At last night’s UNESCO’s 2011 World Press Freedom Day event, a distinguished panel examined the freedom to report in light of the Arab Spring.
One of the panelists was Shahira Amin, the brave Egyptian news anchor who quit in protest at Mubarak spin. She made it clear that the Arab Spring won’t change the situation on the ground for many local journalists. “The media in the Arab world has pretty much always been controlled by the state,” she said. “Autocratic regimes use state media to tighten their grip on power and this of course has been particularly true in the case of Egypt and Mubarak; even before Mubarak, Egypt has lived for 60 years under military rule.”
Amin had a stockpile of horrifying stories about the propaganda run by the Egyptian media.
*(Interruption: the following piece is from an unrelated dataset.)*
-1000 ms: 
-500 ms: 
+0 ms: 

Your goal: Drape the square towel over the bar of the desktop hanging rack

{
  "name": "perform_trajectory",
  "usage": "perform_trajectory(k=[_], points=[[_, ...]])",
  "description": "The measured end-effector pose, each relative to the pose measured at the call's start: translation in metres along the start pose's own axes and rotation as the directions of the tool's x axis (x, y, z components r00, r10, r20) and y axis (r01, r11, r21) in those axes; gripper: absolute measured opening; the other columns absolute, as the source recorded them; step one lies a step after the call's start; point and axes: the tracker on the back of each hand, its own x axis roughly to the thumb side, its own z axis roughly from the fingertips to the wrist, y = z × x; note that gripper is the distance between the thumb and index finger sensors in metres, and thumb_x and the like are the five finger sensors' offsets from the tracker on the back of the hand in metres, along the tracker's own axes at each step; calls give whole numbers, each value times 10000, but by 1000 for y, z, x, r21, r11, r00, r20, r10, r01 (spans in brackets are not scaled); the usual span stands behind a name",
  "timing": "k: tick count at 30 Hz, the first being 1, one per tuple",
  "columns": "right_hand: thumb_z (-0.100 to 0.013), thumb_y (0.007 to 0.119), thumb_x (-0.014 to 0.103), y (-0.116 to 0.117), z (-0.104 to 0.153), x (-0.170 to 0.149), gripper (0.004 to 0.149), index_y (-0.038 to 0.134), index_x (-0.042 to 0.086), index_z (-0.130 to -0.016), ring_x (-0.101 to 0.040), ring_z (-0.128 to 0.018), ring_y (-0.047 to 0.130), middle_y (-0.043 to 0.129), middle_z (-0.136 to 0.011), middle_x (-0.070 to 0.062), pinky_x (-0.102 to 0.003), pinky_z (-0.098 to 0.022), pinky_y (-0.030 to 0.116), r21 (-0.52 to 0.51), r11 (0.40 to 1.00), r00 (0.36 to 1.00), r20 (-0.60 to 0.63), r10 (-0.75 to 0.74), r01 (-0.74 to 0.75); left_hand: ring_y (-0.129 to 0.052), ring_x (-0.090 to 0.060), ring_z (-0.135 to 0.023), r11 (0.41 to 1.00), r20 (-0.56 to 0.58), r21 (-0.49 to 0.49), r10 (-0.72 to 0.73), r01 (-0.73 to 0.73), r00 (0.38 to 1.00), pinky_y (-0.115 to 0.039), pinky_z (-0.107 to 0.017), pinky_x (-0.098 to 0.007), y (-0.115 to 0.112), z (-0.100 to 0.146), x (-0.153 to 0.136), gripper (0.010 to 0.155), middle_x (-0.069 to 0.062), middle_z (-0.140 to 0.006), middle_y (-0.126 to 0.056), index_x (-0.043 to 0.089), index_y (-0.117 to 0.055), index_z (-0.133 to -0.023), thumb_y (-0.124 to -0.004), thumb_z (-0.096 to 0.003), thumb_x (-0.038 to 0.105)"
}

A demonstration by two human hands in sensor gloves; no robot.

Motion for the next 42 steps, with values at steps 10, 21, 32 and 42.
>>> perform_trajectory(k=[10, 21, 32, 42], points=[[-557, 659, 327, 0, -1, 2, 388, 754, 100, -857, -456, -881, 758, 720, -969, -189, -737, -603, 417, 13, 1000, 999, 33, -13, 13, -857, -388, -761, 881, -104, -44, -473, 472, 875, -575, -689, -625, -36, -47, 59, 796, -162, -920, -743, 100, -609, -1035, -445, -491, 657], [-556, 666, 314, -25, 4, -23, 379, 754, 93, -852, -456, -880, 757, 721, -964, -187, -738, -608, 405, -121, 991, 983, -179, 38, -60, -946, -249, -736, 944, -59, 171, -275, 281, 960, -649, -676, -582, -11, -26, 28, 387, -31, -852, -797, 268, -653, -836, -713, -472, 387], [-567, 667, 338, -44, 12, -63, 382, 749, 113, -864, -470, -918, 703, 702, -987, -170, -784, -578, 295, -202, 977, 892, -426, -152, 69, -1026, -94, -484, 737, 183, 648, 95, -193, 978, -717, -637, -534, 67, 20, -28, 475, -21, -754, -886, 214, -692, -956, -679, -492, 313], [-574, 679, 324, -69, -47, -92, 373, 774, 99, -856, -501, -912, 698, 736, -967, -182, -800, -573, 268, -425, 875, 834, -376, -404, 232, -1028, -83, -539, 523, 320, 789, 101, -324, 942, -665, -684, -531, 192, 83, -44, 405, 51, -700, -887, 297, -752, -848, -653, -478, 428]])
One tale in particular stood out. During the protests, one of the “independent” channels hosted a young girl, whose face was covered, who claimed she’d received training outside the country before joining the protests in Tahrir Square. It was later discovered that she was a producer working for that same channel. The level of control exercised over the country’s media was absolute, so how to transform the Egyptian media into a credible source of information?
Amin said: “[At] the start of the uprising the media in Egypt was in denial and ignored the protest. You would switch on the telly and find a programme on tourism to Sinai. Then the media attacked the protesters. In the final week of the protests there was outside pressure on the new government that Mubarak had put in place to free up the media and do away with censorship. Google executive Wael Ghonim, a founder of one of the Facebook groups who had summoned the protesters to Tahrir, was hosted on one of the independent channels and he told the story of how he had been blindfolded and locked up behind bars for 12 days for starting the uprising. That was a turning point in the revolution. The next day, the number of protesters more than doubled and this says a lot about the power of a free media.
But Egypt is a country where 40 per cent of the population live below the poverty line of two dollars a day. These people have no access to the internet, nor satellite channels. The state media is their main source of information. The day Mubarak fell, the media shifted 180 degrees — they backpedalled furiously, falling over themselves to be on the side of the revolution, but their credibility had already been lost. It will take a long time for them to regain public trust. And yes, they are now hosting opposition figures who weren’t allowed to appear before, but these are the same employees with the same mindset. There needs to be a complete change in recruitment policies and a restructure of editorial practices and training for journalists.”